▸ **Exercise**:
Reproduce the whole listing, keeping every character the same.

[Dataset section Boundary: Start]

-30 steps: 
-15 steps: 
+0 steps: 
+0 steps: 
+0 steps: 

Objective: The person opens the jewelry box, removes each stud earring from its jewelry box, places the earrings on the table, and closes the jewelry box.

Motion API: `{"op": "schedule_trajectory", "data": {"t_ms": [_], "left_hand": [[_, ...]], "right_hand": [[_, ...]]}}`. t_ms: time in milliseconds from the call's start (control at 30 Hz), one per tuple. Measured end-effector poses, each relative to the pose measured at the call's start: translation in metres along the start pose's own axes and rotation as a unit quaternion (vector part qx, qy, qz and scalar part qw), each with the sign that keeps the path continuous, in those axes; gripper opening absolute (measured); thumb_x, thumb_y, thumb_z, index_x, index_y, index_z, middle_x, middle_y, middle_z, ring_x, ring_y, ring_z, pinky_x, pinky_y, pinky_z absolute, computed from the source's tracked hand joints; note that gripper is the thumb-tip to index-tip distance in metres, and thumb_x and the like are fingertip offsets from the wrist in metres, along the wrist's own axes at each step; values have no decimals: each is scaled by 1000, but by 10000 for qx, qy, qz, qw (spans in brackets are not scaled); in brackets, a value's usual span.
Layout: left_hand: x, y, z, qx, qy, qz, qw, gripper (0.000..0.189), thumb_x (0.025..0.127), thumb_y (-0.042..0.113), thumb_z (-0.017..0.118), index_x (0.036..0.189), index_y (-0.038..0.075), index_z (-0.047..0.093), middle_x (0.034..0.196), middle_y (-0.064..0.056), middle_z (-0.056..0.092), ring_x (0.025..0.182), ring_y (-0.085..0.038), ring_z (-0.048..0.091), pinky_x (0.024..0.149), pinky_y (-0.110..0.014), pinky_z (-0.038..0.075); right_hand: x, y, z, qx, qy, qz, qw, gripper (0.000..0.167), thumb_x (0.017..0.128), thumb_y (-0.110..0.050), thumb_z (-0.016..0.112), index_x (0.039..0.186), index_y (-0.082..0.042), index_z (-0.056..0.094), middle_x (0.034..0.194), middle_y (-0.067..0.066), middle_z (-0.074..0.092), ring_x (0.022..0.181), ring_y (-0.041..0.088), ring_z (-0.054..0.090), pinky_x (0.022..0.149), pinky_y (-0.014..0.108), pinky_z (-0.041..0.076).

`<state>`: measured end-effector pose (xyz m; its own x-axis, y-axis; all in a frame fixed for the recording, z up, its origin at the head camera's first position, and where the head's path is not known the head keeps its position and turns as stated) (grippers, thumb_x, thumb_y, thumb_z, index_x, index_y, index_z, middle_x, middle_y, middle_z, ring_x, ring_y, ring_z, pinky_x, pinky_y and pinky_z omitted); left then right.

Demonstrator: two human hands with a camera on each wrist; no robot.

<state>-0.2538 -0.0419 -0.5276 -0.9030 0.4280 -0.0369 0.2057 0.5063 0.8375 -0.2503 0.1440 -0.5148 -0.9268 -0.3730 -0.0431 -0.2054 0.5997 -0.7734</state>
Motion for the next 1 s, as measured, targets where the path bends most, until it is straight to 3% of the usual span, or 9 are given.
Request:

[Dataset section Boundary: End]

▸ **Task answer**:
-30 steps: 
-15 steps: 
+0 steps: 
+0 steps: 
+0 steps: 

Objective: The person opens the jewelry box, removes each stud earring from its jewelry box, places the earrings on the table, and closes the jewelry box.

Motion API: `{"op": "schedule_trajectory", "data": {"t_ms": [_], "left_hand": [[_, ...]], "right_hand": [[_, ...]]}}`. t_ms: time in milliseconds from the call's start (control at 30 Hz), one per tuple. Measured end-effector poses, each relative to the pose measured at the call's start: translation in metres along the start pose's own axes and rotation as a unit quaternion (vector part qx, qy, qz and scalar part qw), each with the sign that keeps the path continuous, in those axes; gripper opening absolute (measured); thumb_x, thumb_y, thumb_z, index_x, index_y, index_z, middle_x, middle_y, middle_z, ring_x, ring_y, ring_z, pinky_x, pinky_y, pinky_z absolute, computed from the source's tracked hand joints; note that gripper is the thumb-tip to index-tip distance in metres, and thumb_x and the like are fingertip offsets from the wrist in metres, along the wrist's own axes at each step; values have no decimals: each is scaled by 1000, but by 10000 for qx, qy, qz, qw (spans in brackets are not scaled); in brackets, a value's usual span.
Layout: left_hand: x, y, z, qx, qy, qz, qw, gripper (0.000..0.189), thumb_x (0.025..0.127), thumb_y (-0.042..0.113), thumb_z (-0.017..0.118), index_x (0.036..0.189), index_y (-0.038..0.075), index_z (-0.047..0.093), middle_x (0.034..0.196), middle_y (-0.064..0.056), middle_z (-0.056..0.092), ring_x (0.025..0.182), ring_y (-0.085..0.038), ring_z (-0.048..0.091), pinky_x (0.024..0.149), pinky_y (-0.110..0.014), pinky_z (-0.038..0.075); right_hand: x, y, z, qx, qy, qz, qw, gripper (0.000..0.167), thumb_x (0.017..0.128), thumb_y (-0.110..0.050), thumb_z (-0.016..0.112), index_x (0.039..0.186), index_y (-0.082..0.042), index_z (-0.056..0.094), middle_x (0.034..0.194), middle_y (-0.067..0.066), middle_z (-0.074..0.092), ring_x (0.022..0.181), ring_y (-0.041..0.088), ring_z (-0.054..0.090), pinky_x (0.022..0.149), pinky_y (-0.014..0.108), pinky_z (-0.041..0.076).

`<state>`: measured end-effector pose (xyz m; its own x-axis, y-axis; all in a frame fixed for the recording, z up, its origin at the head camera's first position, and where the head's path is not known the head keeps its position and turns as stated) (grippers, thumb_x, thumb_y, thumb_z, index_x, index_y, index_z, middle_x, middle_y, middle_z, ring_x, ring_y, ring_z, pinky_x, pinky_y and pinky_z omitted); left then right.

Demonstrator: two human hands with a camera on each wrist; no robot.

<state>-0.2538 -0.0419 -0.5276 -0.9030 0.4280 -0.0369 0.2057 0.5063 0.8375 -0.2503 0.1440 -0.5148 -0.9268 -0.3730 -0.0431 -0.2054 0.5997 -0.7734</state>
Motion for the next 1 s, as measured, targets where the path bends most, until it is straight to 3% of the usual span, or 9 are given.
Request:

That completes the output for this exercise.